# Bored a Small Wax Test



## Ninja59 (Feb 17, 2009)

Well i am waiting for my results for my degree: the 15th July still seems an age oddly! :lol:

Anyhow, got bored with my car beading perfectly with Elegance! So have decided following my recent acquisition of Zymol volvo and the other toys!, cheers to Mark at Raceglaze and nice to meet you on a little detour to Norfolk (no SA comments from Mr RP, Dew or Craig QQ ahem)

anyhow a nice little picture of the new addition!









the 4 that will feature on the bonnet over the summer










and to add some fun i will let some members identify the waxes  (a few might know some of the more unusual ones)

Hopefully will wash my motor tomorrow! and get these on!

Probably wax it rather than seal this winter  not doing many miles walking to my law college following my hopeful good degree result! What would you choose for winter out of these (once identified)


----------



## Ninja59 (Feb 17, 2009)

well heres todays update i did manage to get it all done! woopie

following a long wash because the plumber arrived! long story....still not complete then following a quick clay session...for the SA's amongst you like Mr Crag yes i am getting on so thought i better lift the bonnet away from the rest of the car and place my tape around for giraffes










IPA'ed down and then CF i have not used CF in a while! :lol: went on easy peasy lovely smell as per usual










take my word they are on there :lol:










I will let people guess in the beading shots :lol:

number [1]









number [2]









number [3]









number [4]



















all done and ready :lol:


----------



## Kokopelli (Sep 18, 2009)

Nice test. Looking forward to updates.

Is that orange one Migliore Primo in the jar?


----------



## Ninja59 (Feb 17, 2009)

Kokopelli said:


> Nice test. Looking forward to updates.
> 
> Is that orange one Migliore Primo in the jar?


most certainly is!


----------



## CraigQQ (Jan 20, 2011)

oooh love a wax test... 

would i spam up your thread?

proably but not right now.


----------



## Maggi200 (Aug 21, 2009)

Spam away. 

Until that glass primo jar is mine, I'm not your friend


----------



## Ninja59 (Feb 17, 2009)

CraigQQ said:


> oooh love a wax test...
> 
> would i spam up your thread?
> 
> proably but not right now.


yes :lol:


----------



## Ninja59 (Feb 17, 2009)

maggi133 said:


> Spam away.
> 
> Until that glass primo jar is mine, I'm not your friend


harsh


----------



## nothelle (Apr 28, 2010)

Is that SV a Zuffenhausen?


----------



## CraigQQ (Jan 20, 2011)

nothelle said:


> Is that SV a Zuffenhausen?


best of show i think


----------



## Maggi200 (Aug 21, 2009)

Ninja59 said:


> harsh


Maybe. That's how much I want it!!


----------



## nothelle (Apr 28, 2010)

CraigQQ said:


> best of show i think


Forgot about that one, only available in UK isn't it?


----------



## Ninja59 (Feb 17, 2009)

CraigQQ said:


> best of show i think


correcto


----------



## Ninja59 (Feb 17, 2009)

maggi133 said:


> Maybe. That's how much I want it!!


pahahaha i must admit it was the most tacky when coming to buff it off the SV and Zymol came off like a dream! no one has bothered to identify the beading though


----------



## CraigQQ (Jan 20, 2011)

nothelle said:


> Forgot about that one, only available in UK isn't it?

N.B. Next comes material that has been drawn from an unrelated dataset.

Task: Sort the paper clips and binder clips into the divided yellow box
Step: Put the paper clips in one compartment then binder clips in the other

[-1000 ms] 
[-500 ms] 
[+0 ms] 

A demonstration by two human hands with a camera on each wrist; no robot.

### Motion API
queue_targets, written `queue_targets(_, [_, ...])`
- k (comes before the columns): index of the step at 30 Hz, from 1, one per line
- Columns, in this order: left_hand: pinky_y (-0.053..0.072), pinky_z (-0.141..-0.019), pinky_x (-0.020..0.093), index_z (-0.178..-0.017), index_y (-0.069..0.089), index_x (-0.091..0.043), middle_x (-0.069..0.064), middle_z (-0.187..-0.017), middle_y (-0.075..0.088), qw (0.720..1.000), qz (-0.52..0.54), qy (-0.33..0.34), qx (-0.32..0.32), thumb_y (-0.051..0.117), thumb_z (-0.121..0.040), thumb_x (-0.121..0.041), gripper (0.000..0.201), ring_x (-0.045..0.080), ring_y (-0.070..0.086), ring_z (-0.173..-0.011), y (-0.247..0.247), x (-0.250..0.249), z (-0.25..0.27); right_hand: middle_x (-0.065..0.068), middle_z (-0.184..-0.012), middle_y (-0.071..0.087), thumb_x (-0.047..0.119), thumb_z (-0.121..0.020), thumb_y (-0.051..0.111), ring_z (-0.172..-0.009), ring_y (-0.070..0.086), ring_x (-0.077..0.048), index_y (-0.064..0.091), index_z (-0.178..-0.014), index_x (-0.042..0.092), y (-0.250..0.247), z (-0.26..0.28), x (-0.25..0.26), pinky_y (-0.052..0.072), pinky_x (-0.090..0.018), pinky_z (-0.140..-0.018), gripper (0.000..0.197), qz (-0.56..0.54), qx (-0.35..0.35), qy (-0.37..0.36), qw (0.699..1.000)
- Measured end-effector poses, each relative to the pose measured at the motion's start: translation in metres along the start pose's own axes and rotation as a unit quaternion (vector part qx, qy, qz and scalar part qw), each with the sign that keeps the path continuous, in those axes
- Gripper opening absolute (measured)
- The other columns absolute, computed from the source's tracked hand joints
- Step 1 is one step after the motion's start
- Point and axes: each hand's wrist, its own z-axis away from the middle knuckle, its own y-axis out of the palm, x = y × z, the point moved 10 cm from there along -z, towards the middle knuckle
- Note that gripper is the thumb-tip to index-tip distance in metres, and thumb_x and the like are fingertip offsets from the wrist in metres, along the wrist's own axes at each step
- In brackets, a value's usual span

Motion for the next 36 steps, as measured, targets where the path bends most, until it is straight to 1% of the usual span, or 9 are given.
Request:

yes, iirc the equivalent in the EU or other markets is Concorso.


----------



## Ninja59 (Feb 17, 2009)

CraigQQ said:


> yes, iirc the equivalent in the EU or other markets is Concorso.


most certainly is but the formula iirc is not totally the same now

anyhow i really should be working on my GDL basics stuff :lol: done alot of it before though having already done some law :lol:


----------



## CraigQQ (Jan 20, 2011)

product 1 SV.
product 2 Primo
Product 3 Zymol
Product 4 Addiction

am i right?


----------



## Ninja59 (Feb 17, 2009)

CraigQQ said:


> product 1 SV.
> product 2 Primo
> Product 3 Zymol
> Product 4 Addiction
> ...


no  have not the waxes even right!

edit: had enough on legal stuff for tonight :lol: will complete section 1 tomorrow and move onto 2


----------



## Ninja59 (Feb 17, 2009)

maggi133 said:


> Maybe. That's how much I want it!!


oh to add to this how much is your life worth for it ?


----------



## badman1972 (Jun 24, 2010)

Good job mate, interesting to see results, good luck with the degree results too:thumb:

My guess

1) Elegance
2) Zymol Volvo
3) Migliore Primo
4) SV BoS


----------



## Ninja59 (Feb 17, 2009)

badman1972 said:


> Good job mate, interesting to see results, good luck with the degree results too:thumb:
> 
> My guess
> 
> ...


cheers and bang on just in reverse :lol: Craig clearly did not use his eyes


----------



## CraigQQ (Jan 20, 2011)

lol didn't read the last tin.. just thought it was addiction..

but i was in the right order then
SV
Primo
Zymol 
and Elegance(although i said addiction)

i went on the pic you posted with each wax sitting on the section


----------



## DagenhamGeoff (Mar 20, 2011)

Loving the beading with Zymol and Primo.............well done Chris, great little review......next one?


----------



## Migliore (Jan 23, 2010)

Thank you for using Migliore!


----------



## Ninja59 (Feb 17, 2009)

DagenhamGeoff said:


> Loving the beading with Zymol and Primo.............well done Chris, great little review......next one?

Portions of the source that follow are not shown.